§ Task brief: Everything from the line holding "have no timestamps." through the last line of the listing needs to be repeated exactly, with no other lines.

§ Source records:

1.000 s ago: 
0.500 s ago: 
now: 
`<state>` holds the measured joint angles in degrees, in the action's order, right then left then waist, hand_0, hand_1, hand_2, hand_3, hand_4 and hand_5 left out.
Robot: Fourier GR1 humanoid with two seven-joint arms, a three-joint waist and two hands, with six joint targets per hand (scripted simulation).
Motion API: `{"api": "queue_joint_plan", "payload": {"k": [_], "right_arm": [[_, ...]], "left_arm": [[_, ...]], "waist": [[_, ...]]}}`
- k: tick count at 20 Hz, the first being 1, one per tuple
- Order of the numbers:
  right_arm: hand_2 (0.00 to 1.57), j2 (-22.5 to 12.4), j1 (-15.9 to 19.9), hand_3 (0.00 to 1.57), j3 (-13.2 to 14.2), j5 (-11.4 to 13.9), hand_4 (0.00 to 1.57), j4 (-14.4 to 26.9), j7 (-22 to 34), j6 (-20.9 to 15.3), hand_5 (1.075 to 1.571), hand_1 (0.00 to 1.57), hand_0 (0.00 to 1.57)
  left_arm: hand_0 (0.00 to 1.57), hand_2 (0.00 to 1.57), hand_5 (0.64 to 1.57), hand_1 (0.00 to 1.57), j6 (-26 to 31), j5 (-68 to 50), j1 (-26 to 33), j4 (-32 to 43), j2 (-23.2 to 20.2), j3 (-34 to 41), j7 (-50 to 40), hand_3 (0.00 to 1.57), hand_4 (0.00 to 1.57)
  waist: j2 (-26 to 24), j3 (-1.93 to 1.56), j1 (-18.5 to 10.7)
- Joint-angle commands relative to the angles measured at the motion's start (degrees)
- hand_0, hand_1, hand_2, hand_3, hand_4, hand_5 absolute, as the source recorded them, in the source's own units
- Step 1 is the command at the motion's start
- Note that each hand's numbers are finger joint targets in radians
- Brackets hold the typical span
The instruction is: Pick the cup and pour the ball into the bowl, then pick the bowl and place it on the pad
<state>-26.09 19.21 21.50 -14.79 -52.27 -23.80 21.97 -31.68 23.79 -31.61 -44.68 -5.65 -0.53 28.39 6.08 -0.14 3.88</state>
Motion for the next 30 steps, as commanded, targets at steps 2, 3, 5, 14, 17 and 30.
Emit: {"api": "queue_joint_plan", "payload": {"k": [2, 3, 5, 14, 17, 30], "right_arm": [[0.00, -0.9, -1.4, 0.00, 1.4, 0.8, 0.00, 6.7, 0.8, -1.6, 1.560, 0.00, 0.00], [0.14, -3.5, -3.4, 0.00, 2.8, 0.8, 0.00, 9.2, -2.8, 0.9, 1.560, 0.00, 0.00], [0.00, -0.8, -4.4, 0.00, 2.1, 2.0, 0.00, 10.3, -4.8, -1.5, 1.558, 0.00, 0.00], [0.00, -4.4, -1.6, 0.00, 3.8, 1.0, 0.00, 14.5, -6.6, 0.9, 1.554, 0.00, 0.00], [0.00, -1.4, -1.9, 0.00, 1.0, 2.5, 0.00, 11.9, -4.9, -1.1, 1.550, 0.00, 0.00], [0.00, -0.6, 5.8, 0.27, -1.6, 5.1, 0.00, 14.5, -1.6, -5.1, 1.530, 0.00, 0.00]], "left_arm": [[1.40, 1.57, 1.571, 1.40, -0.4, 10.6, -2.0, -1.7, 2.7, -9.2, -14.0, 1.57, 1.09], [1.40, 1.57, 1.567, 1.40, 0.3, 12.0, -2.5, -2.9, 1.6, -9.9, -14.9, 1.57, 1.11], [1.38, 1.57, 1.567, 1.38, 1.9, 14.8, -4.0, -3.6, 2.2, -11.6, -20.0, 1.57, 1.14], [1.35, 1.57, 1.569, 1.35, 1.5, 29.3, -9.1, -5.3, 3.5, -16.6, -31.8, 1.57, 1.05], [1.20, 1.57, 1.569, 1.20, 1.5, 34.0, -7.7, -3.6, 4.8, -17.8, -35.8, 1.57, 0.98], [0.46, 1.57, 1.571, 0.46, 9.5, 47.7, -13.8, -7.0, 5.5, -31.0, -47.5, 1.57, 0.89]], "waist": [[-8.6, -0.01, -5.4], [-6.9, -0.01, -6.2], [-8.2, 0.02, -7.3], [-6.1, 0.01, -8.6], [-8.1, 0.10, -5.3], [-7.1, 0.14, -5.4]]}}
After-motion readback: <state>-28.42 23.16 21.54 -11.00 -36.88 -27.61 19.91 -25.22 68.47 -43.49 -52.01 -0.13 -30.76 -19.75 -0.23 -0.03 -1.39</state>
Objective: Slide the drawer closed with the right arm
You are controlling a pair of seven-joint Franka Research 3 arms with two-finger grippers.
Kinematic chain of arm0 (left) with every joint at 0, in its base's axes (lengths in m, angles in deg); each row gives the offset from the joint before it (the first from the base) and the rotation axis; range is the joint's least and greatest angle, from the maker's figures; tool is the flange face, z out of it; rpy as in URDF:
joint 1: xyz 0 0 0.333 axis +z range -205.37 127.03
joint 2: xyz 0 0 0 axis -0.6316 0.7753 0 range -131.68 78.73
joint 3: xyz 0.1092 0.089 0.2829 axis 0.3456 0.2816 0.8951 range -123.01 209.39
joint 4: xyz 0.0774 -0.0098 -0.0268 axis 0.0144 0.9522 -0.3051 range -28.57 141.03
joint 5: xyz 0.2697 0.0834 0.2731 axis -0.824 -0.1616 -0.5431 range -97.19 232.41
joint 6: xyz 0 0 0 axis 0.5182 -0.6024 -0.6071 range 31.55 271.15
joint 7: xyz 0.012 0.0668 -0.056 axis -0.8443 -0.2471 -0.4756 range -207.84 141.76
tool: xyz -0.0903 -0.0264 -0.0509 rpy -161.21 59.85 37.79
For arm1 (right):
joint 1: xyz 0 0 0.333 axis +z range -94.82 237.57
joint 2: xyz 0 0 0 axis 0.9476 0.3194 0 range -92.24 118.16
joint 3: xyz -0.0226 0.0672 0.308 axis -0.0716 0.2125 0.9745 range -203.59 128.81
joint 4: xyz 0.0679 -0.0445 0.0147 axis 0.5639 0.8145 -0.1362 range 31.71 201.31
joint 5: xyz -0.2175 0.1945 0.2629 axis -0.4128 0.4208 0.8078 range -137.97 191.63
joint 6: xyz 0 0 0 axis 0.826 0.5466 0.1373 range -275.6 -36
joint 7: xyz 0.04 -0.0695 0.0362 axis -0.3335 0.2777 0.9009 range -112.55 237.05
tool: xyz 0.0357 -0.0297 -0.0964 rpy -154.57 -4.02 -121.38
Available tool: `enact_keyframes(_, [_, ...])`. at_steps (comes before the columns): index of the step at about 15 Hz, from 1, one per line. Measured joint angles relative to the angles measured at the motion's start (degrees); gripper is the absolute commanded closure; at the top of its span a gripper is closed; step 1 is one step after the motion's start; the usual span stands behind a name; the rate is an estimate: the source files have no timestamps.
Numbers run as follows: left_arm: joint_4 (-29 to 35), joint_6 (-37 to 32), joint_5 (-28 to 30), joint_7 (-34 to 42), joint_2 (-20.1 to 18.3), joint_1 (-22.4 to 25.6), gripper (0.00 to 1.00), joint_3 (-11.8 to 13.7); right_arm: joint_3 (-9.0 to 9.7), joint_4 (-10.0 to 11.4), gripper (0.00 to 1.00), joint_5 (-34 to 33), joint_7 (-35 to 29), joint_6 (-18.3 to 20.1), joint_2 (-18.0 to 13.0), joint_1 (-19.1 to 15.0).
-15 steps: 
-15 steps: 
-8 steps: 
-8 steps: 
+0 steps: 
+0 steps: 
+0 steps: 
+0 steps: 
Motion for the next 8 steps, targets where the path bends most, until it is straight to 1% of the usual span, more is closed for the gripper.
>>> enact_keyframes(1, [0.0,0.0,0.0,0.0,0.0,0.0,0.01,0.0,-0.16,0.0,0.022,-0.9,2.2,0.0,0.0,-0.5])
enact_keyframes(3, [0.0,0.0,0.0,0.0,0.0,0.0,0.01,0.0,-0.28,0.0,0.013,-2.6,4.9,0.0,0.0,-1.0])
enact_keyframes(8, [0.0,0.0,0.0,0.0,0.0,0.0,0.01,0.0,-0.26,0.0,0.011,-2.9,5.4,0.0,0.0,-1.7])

§ Finished exercise:
Available tool: `enact_keyframes(_, [_, ...])`. at_steps (comes before the columns): index of the step at about 15 Hz, from 1, one per line. Measured joint angles relative to the angles measured at the motion's start (degrees); gripper is the absolute commanded closure; at the top of its span a gripper is closed; step 1 is one step after the motion's start; the usual span stands behind a name; the rate is an estimate: the source files have no timestamps.
Numbers run as follows: left_arm: joint_4 (-29 to 35), joint_6 (-37 to 32), joint_5 (-28 to 30), joint_7 (-34 to 42), joint_2 (-20.1 to 18.3), joint_1 (-22.4 to 25.6), gripper (0.00 to 1.00), joint_3 (-11.8 to 13.7); right_arm: joint_3 (-9.0 to 9.7), joint_4 (-10.0 to 11.4), gripper (0.00 to 1.00), joint_5 (-34 to 33), joint_7 (-35 to 29), joint_6 (-18.3 to 20.1), joint_2 (-18.0 to 13.0), joint_1 (-19.1 to 15.0).
-15 steps: 
-15 steps: 
-8 steps: 
-8 steps: 
+0 steps: 
+0 steps: 
+0 steps: 
+0 steps: 
Motion for the next 8 steps, targets where the path bends most, until it is straight to 1% of the usual span, more is closed for the gripper.
>>> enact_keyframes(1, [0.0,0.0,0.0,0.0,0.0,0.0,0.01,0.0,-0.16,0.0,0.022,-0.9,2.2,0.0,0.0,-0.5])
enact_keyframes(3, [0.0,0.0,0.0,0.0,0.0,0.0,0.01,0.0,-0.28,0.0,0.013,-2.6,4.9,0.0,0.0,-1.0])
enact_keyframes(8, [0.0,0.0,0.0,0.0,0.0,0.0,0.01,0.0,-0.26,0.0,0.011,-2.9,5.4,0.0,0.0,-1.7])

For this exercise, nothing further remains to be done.